Dragan’s estimate suggests the vaccination rate last week was about one-fourth of that in the U.S.
Health Minister Mikhail Murashko has announced plans to vaccinate 60% of the population by the end of June.
Experts and the media point to limited supply, distribution logistics complicated by its having to be stored and transported at minus-18 degrees C (minus-0.4 F), and hesitance among those wary of its rushed approval.
“It’s supply-side or demand-side issues, and my guess is, it’s a little of both,” said Judy Twigg, a professor of political science at Virginia Commonwealth University specializing in global health.
Logunov, of the Gamaleya Center, said 7 million doses have been released for domestic use, another 1 million are expected by the end of February, and 10 million are planned to be produced in March.
The Health Ministry allocates the doses. While Muscovites can get vaccinated on the day they decide to do it, long waits have been reported in other regions.
In Karelia’s capital of Petrozavodsk, patients told AP they waited more than two weeks. Residents of Sortavala, a town about 300 kilometers (185 miles) west of Petrozavodsk, complained on social media in early February about being unable to sign up.
Regulations state that vaccines must be administered by a team including a physician to examine recipients and offer help in case of an adverse reaction—something that can also constrain the drive because of a limited number of available physicians.

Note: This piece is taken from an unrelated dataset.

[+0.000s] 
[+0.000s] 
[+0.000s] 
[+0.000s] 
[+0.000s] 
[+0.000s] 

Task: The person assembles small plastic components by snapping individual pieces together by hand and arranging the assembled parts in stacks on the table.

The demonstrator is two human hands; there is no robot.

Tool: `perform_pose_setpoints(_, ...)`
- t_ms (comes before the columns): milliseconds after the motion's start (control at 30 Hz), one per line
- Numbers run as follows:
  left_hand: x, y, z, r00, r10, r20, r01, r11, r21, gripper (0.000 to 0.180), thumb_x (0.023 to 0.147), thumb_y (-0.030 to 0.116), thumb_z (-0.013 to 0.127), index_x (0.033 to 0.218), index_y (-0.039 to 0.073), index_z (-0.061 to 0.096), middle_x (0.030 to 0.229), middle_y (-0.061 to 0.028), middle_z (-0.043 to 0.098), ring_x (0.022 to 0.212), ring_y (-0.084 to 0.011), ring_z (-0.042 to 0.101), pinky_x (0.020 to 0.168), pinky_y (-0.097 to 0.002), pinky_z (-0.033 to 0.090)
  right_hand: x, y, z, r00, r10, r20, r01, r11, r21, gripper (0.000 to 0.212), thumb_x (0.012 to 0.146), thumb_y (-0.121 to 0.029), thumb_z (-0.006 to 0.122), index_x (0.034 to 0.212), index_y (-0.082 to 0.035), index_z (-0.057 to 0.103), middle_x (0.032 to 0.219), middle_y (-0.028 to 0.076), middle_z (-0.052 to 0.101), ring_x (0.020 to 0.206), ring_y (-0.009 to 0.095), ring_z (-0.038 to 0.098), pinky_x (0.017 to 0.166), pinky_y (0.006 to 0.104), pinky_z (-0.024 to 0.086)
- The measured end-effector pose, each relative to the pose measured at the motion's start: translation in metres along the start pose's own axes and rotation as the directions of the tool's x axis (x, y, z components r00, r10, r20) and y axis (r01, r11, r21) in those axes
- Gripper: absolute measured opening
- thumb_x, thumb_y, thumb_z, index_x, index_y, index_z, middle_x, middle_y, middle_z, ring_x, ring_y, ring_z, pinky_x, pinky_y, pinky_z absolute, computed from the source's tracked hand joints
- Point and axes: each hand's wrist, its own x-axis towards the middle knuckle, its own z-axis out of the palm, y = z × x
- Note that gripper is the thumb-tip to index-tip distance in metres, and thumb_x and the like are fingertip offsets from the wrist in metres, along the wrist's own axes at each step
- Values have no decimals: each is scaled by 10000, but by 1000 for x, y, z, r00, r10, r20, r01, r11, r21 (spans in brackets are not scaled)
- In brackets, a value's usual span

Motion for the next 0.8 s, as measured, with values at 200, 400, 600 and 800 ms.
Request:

Karelia has received 23,392 doses in total, 4,200 of which arrived last week. Matveyeva, the deputy health minister, said the region can store about 30,000 doses at once at minus-18 degrees C, limiting how many vaccines they can receive.
For last week, 250 doses were allocated to the Sortavala district and the neighboring district, an area that is home to 42,000 people, including those in Ikhala. A team led by Dr. Alexander Romanov, Sortavala hospital head, brought 10 doses to Ikhala on Tuesday.
When the outbreak surged in the fall, it didn’t spare Ikhala, where 60 infections were registered.
“November, December, January—it was something,” said Tatyana Tikhonova, the village paramedic.
Hamlets in Karelia, some of which became part of the Soviet Union after it fought a war with Finland in 1939-40, might appear to be cut off from more populated parts of Russia but actually are connected.
“Residents have relatives that work in cities and come to visit their parents, grandmothers and grandfathers on weekends and holidays, bringing the coronavirus with them,” said Dr. Irina Garmina of the Sortavala hospital.
Tikhonova told her patients when the doses were coming to Ikhala—mostly the elderly with conditions putting them at risk for the virus. One declined because she believed she had already had COVID-19 and didn’t want the vaccine without getting tested first.
Romanov acknowledged that “the number of vaccinated people is not high,” but is convinced more doses will arrive soon.